5. Cimentos neutros em carbono:

O que são cimentos carbono-negativo?


Os cimentos de carbono negativo têm o potencial de armazenar mais CO₂ do que realmente emitem durante seu processo de fabricação! Uma maneira de fazer isso é usando cimentos à base de óxido de magnésio, que potencialmente podem absorver e armazenar CO₂ do ambiente. Como é que isso funciona?

Como o próprio nome indica, a principal matéria-prima desses cimentos é o óxido de magnésio (MgO), que é queimado para produzir um clínquer denominado magnésia calcinada cáustica (MCC). Quando o MCC é hidratado, ele se transforma em brucita (Mg(OH)₂), componente que se transforma em carbonato de magnésio (MgCO4) quando exposto à atmosfera; isso basicamente significa que ele absorve CO₂ do ar.

Como funcionam os cimentos à base de óxido de magnésio.
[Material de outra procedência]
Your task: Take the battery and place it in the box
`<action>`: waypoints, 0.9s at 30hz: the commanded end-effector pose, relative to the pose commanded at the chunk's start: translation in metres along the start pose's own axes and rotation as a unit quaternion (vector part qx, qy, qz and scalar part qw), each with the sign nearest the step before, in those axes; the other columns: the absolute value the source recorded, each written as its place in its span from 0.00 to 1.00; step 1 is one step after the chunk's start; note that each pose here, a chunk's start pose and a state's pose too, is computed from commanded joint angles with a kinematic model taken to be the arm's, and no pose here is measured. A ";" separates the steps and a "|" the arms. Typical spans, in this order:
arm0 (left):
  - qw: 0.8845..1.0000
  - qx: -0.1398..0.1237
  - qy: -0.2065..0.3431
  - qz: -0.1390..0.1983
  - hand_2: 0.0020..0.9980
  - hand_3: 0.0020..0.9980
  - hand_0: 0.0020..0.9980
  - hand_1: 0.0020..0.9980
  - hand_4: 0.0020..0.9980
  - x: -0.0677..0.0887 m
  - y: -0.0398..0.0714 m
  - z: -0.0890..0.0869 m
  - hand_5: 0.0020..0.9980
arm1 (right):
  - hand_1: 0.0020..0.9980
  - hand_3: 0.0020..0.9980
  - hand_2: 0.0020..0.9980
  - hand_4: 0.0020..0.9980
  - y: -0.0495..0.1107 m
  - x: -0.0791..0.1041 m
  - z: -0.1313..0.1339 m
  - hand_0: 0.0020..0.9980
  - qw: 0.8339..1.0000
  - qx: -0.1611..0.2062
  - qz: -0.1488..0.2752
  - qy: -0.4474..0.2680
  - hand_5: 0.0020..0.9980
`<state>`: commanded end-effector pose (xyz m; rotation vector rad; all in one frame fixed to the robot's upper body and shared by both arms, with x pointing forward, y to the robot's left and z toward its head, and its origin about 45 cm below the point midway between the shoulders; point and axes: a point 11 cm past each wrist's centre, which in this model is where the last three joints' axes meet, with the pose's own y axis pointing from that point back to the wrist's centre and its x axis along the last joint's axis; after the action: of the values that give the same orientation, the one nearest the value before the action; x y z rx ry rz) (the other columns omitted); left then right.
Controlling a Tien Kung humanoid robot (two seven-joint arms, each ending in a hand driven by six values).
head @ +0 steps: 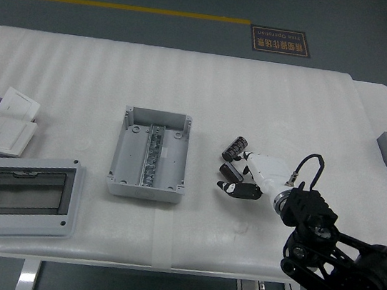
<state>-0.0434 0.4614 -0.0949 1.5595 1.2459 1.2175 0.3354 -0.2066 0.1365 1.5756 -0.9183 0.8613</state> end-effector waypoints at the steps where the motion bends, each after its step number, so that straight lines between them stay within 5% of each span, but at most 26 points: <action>1: 1.000 0.000 0.000 0.000 0.63 0.56 0.68 0.70 0.68 0.000 0.000 0.000 0.40 | 0.51 0.77 0.50 0.81 -0.001 -0.001 0.000 0.42 1.000 -0.001 -0.001 0.001 0.62; 5: 1.000 -0.004 0.001 0.002 0.63 0.56 0.68 0.70 0.68 0.001 0.000 0.001 0.40 | 0.51 0.77 0.50 0.81 -0.003 -0.002 0.000 0.42 1.000 -0.004 0.000 0.007 0.62; 6: 1.000 -0.005 0.001 0.002 0.63 0.56 0.68 0.70 0.68 0.001 0.000 0.001 0.39 | 0.47 0.71 0.46 0.68 -0.004 -0.002 0.000 0.38 1.000 -0.004 0.001 0.008 0.49; 24: 1.000 -0.015 -0.001 0.005 0.63 0.55 0.67 0.69 0.68 0.001 0.001 0.006 0.40 | 0.44 0.68 0.43 0.61 -0.008 -0.003 0.000 0.33 1.000 -0.003 0.010 0.016 0.44; 25: 1.000 -0.016 -0.001 0.005 0.63 0.55 0.67 0.69 0.68 0.001 0.001 0.006 0.40 | 0.41 0.68 0.43 0.53 -0.008 -0.004 0.000 0.30 1.000 -0.004 0.010 0.016 0.38; 27: 1.000 -0.017 -0.001 0.006 0.63 0.55 0.67 0.69 0.68 0.001 0.001 0.007 0.40 | 0.41 0.68 0.43 0.53 -0.008 -0.003 0.000 0.30 1.000 -0.004 0.012 0.015 0.38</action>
<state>-0.0368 0.4625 -0.0954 1.5452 1.2100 1.2372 0.3412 -0.2052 0.1299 1.5442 -0.9190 0.8957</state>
Embora essa tecnologia ainda esteja sendo desenvolvida, apresenta resultados promissores para o futuro, pois poderia absorver mais CO₂ do que é liberado em toda a cadeia de produção! Atualmente, existem muitas empresas produzindo cimentos neutros em carbono, como CarbonCure e Novacem.

Conclusão

O concreto é um material amplamente utilizado e importante, cuja produção contribui muito com as emissões de CO₂ no mundo. Felizmente, como vimos, há muitas vias de descarbonização promissoras e desenvolvimentos interessantes acontecendo (seja modificando o processo de fabricação, utilizando fontes alternativas de energia e materiais primários diferentes, ou alterando a composição do próprio concreto), e mais opções continuarão a surgir no futuro! Com essa visão, o futuro é claro: a indústria de concreto e cimento pode e deve ser transformada para cumprir os objetivos climáticos globais.